Re: [RFC] mm/vmscan.c: avoid possible long latency caused by too_many_isolated()

From: Xing Zhengjun
Date: Mon May 10 2021 - 04:03:15 EST


Hi Hillf,

On 4/30/2021 2:43 PM, Hillf Danton wrote:
On Fri, 30 Apr 2021 13:33:57 +0800 Xing Zhengjun wrote:

I use my compaction test case to test it, 1/10 ratio can reproduce 100ms
sleep.

60) @ 103942.6 us | shrink_node();

60) @ 103795.8 us | shrink_node();

Thanks for your test.

In bid to cut the number of 100ms sleepers further down, add another place
for them to nap by flushing lru cache before falling in sleep, instead of
mulling why 50ms or 10ms is more adequate.

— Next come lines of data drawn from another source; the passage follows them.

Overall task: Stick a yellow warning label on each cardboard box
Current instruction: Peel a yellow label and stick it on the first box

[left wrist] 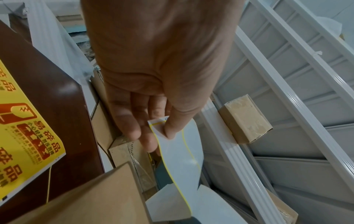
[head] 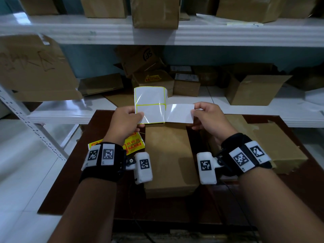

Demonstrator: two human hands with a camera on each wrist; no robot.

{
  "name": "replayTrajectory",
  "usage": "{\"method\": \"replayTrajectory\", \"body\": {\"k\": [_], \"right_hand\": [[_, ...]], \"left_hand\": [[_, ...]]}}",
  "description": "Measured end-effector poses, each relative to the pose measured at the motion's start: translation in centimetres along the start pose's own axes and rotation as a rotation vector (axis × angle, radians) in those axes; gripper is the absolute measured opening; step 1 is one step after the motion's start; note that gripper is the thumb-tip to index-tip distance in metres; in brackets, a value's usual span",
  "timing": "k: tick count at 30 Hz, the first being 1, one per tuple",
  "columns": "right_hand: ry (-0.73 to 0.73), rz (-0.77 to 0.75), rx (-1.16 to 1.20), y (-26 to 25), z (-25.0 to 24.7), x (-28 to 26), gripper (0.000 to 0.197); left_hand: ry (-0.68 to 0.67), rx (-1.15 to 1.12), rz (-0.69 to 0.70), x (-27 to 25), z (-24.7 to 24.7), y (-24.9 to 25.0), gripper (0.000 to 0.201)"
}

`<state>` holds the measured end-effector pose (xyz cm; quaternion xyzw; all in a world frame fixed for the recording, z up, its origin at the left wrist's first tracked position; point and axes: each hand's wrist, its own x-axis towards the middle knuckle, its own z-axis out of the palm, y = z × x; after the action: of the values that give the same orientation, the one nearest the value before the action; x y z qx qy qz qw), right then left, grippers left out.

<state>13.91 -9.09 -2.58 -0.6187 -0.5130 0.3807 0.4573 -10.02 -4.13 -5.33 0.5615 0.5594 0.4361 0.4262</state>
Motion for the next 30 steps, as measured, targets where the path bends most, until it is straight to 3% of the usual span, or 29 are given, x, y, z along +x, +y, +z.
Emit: {"method": "replayTrajectory", "body": {"k": [14,25,27,30], "right_hand": [[0.015,0.028,-0.009,-0.1,-0.1,-0.2,0.016],[-0.051,0.043,0.006,-0.1,1.0,-0.3,0.015],[-0.065,0.043,0.007,0.0,1.2,-0.3,0.017],[-0.079,0.043,-0.009,0.1,1.3,-0.3,0.023]], "left_hand": [[0.061,-0.039,-0.039,1.2,-0.8,-1.5,0.011],[0.16,-0.115,-0.401,3.4,-3.1,-7.8,0.005],[0.141,-0.049,-0.454,3.2,-2.9,-8.2,0.012],[0.078,0.255,-0.496,3.0,-3.4,-8.1,0.029]]}}
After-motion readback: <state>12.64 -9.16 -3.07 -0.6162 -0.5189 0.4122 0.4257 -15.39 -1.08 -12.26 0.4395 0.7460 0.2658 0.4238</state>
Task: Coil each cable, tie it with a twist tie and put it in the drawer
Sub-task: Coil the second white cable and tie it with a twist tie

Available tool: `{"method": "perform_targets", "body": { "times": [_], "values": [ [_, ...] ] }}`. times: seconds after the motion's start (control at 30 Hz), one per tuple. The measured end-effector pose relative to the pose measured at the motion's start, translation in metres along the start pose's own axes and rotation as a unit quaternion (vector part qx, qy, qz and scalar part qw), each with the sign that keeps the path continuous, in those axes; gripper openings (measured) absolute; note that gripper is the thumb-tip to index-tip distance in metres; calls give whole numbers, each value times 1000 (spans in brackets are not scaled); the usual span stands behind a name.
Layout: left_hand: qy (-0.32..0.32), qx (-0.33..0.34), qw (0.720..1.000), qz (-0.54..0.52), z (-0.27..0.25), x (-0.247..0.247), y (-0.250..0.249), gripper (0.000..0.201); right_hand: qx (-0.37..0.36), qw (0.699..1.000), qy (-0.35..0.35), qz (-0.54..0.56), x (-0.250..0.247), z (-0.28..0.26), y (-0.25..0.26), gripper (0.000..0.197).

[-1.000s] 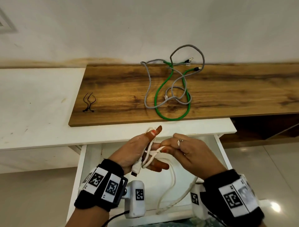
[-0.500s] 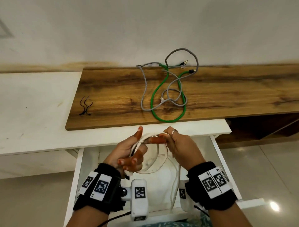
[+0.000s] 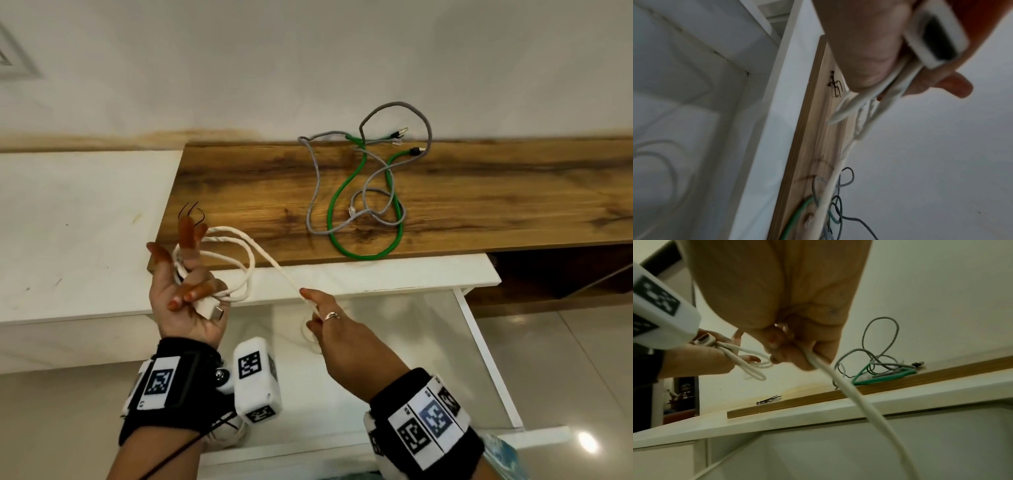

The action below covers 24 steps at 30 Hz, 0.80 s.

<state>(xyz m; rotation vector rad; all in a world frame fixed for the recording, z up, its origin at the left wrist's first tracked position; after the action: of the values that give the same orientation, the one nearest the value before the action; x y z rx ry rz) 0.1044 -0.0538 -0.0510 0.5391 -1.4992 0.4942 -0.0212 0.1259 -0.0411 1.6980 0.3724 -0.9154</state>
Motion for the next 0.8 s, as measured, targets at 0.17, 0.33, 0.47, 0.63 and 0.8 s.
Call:
{"method": "perform_targets", "body": {
  "times": [0.17, 0.33, 0.47, 0.63, 0.8],
  "values": [
    [-186, 128, 965, 134, -3, 12, 13, 34, -103, 987, 21, -119, 2, -4, 13, 63],
    [-228, 105, 912, 324, -1, 23, 43, 27, -178, 970, -43, -156, -5, -2, 22, 64],
    [-208, 35, 905, 369, -1, 27, 62, 39, -230, 948, -102, -197, -15, -3, 19, 54],
    [-209, -44, 886, 411, -3, 29, 83, 44, -242, 946, -112, -186, -21, -6, 15, 45],
    [-205, -108, 867, 442, -6, 27, 87, 42, -258, 949, -97, -154, -24, -9, 9, 34]
  ]
}}
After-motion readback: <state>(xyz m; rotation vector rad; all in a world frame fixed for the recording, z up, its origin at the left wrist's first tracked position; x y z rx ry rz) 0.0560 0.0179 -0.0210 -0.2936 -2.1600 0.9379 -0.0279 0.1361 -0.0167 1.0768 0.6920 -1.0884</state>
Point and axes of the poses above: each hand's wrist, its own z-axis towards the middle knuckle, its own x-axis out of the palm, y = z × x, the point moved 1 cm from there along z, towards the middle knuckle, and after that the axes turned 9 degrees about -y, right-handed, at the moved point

Alternatively, and simpler IMHO, take a 5ms nap one time until !tmi.

--- y/mm/vmscan.c
+++ x/mm/vmscan.c
@@ -118,6 +118,9 @@ struct scan_control {
/* The file pages on the current node are dangerously low */
unsigned int file_is_tiny:1;
+ unsigned int file_tmi:1; /* too many isolated */
+ unsigned int anon_tmi:1;
+
/* Allocation order */
s8 order;
@@ -2092,6 +2095,22 @@ static int current_may_throttle(void)
bdi_write_congested(current->backing_dev_info);
}
+static void set_sc_tmi(struct scan_control *sc, bool file, int tmi)
+{
+ if (file)
+ sc->file_tmi = tmi;
+ else
+ sc->anon_tmi = tmi;
+}
+
+static bool is_sc_tmi(struct scan_control *sc, bool file)
+{
+ if (file)
+ return sc->file_tmi != 0;
+ else
+ return sc->anon_tmi != 0;
+}
+
/*
* shrink_inactive_list() is a helper for shrink_node(). It returns the number
* of reclaimed pages
@@ -2109,11 +2128,23 @@ shrink_inactive_list(unsigned long nr_to
enum vm_event_item item;
struct pglist_data *pgdat = lruvec_pgdat(lruvec);
bool stalled = false;
+ bool drained = false;
while (unlikely(too_many_isolated(pgdat, file, sc))) {
if (stalled)
return 0;
+ if (!is_sc_tmi(sc, file)) {
+ set_sc_tmi(sc, file, 1);
+ return 0;
+ }
+
+ if (!drained) {
+ drained = true;
+ lru_add_drain_all();
+ continue;
+ }
+
/* wait a bit for the reclaimer. */
msleep(100);
stalled = true;
@@ -2123,6 +2154,9 @@ shrink_inactive_list(unsigned long nr_to
return SWAP_CLUSTER_MAX;
}
+ if (is_sc_tmi(sc, file))
+ set_sc_tmi(sc, file, 0);
+
lru_add_drain();
spin_lock_irq(&lruvec->lru_lock);


I tried the patch, it still can reproduce the 100ms sleep.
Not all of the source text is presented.